First-time novelists have all sorts of reasons for picking up their pens – “I know I have a book in me” – but Jamie Lowther-Pinkerton offers up one I haven’t heard before. “I’d completely screwed myself because I couldn’t write about the SAS and I couldn’t write about the royal family, so I thought, why not make up a story?”

    After 20 years in the army, including the Gulf war, between the Irish Guards and as a squadron commander in the fabled SAS, or Special Air Service, plus another eight years until 2013 as chief of staff to the young Princes William and Harry, latterly also the current Princess of Wales, 66-year-old Lowther-Pinkerton was certainly tied up in knots by workplace bans on memoir publishing. With Beyond the Edge of Light, though, he deftly avoids stepping on any land mines or Windsor egos.

    And it is not, as might be expected, a roman à clef about a “fictional” royal family raising a traumatised and bereaved younger generation, but instead a touching thriller-cum-romance set in Second World War, with a love affair that crosses battle lines and draws inspiration from his own beloved mother, Sue, a “daughter of empire” who died two years ago at the age of 99.

    Jamie Lowther-Pinkerton was chief of staff for Princes Harry and William for eight yearsJamie Lowther-Pinkerton was chief of staff for Princes Harry and William for eight years (Getty)

    It is not really a saga to rival Andy McNab; I jest when we meet in his publishers’ offices. “It’s a funny one,” Lowther-Pinkerton replies, “because soldiers are actually romantics, particularly when you are overseas and far from home and you are thinking of romantic things and wishing you were back home.”

    Am I imagining it, or is he – endearingly – blushing slightly? There is something terribly, old-fashionedly English about the courtly Lowther-Pinkerton. Scion of an old Suffolk landowning gentry family, he has been very happily married to Susie for 31 years, and they have four children (including William, who was a page at William and Kate’s wedding).

    Is he worried that at the next SAS reunion he will be teased mercilessly about the contents of his novel? “No, most of them are old softies.”

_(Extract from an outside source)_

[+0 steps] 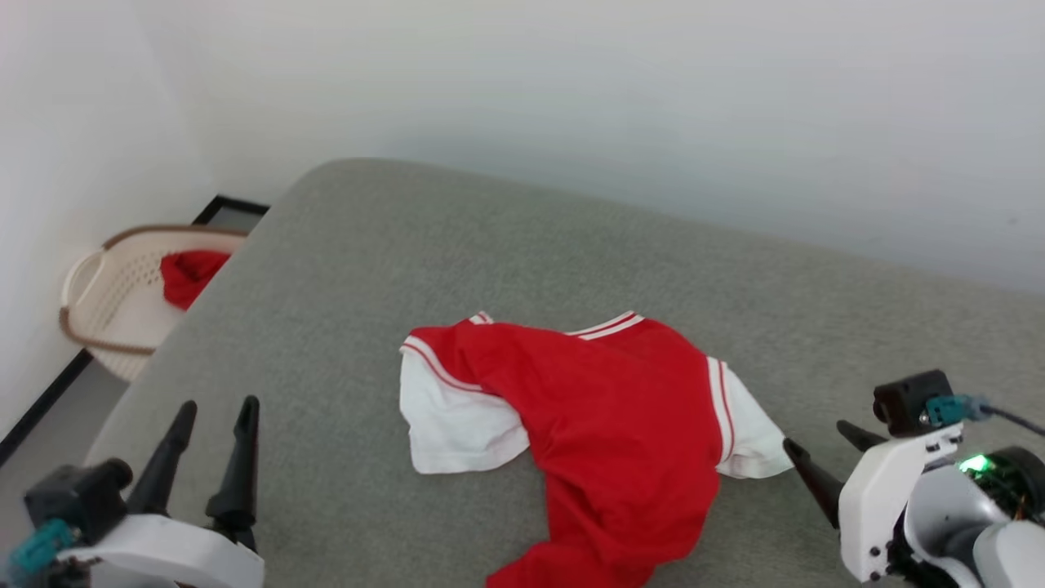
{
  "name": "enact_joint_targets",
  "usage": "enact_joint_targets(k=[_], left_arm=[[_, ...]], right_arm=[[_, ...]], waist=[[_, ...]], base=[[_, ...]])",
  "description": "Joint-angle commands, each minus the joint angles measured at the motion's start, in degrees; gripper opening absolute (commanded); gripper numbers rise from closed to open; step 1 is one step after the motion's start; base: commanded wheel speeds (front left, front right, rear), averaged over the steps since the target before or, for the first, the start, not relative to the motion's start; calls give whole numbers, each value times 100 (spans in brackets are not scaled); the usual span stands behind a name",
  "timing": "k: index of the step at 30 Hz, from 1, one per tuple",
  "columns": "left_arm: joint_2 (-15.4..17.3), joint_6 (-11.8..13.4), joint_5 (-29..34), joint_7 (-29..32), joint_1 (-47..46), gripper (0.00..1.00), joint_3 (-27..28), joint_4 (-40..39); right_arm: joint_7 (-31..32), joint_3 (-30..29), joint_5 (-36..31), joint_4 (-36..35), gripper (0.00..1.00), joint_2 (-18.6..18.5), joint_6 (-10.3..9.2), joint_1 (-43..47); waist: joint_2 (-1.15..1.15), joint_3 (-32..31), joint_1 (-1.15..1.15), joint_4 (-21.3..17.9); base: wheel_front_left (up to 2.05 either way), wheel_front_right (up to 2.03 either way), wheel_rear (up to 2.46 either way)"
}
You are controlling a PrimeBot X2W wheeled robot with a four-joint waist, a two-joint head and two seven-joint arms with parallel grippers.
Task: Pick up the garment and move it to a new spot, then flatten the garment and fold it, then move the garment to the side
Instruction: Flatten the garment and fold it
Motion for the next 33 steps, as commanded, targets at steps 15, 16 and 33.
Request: enact_joint_targets(k=[15, 16, 33], left_arm=[[-886, -369, 328, -400, -161, 100, 108, 322], [-946, -390, 340, -404, -180, 100, 121, 347], [-1549, -848, 566, -400, -282, 100, 574, 640]], right_arm=[[1095, 148, 99, 487, 100, -464, 2, -798], [1154, 164, 138, 549, 100, -475, 2, -836], [1077, 1130, 594, 1460, 0, -914, 0, -1503]], waist=[[0, 1048, 0, 684], [0, 1089, 0, 700], [0, 1330, 0, 668]], base=[[0, 0, 0], [0, 0, 0], [0, 0, 0]])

    The same, of course, can’t be said of royal officials, such is their determination to protect the good name of the monarchy. I am anticipating it will make Lowther-Pinkerton reluctant to say very much about that period of his life (that also included two years as equerry to Queen Elizabeth, the Queen Mother, in the mid 1980s). But who dares wins.

    Lowther-Pinkerton says he has ‘huge faith’ in William, who he labels as ‘clear-sighted’Lowther-Pinkerton says he has ‘huge faith’ in William, who he labels as ‘clear-sighted’ (PA)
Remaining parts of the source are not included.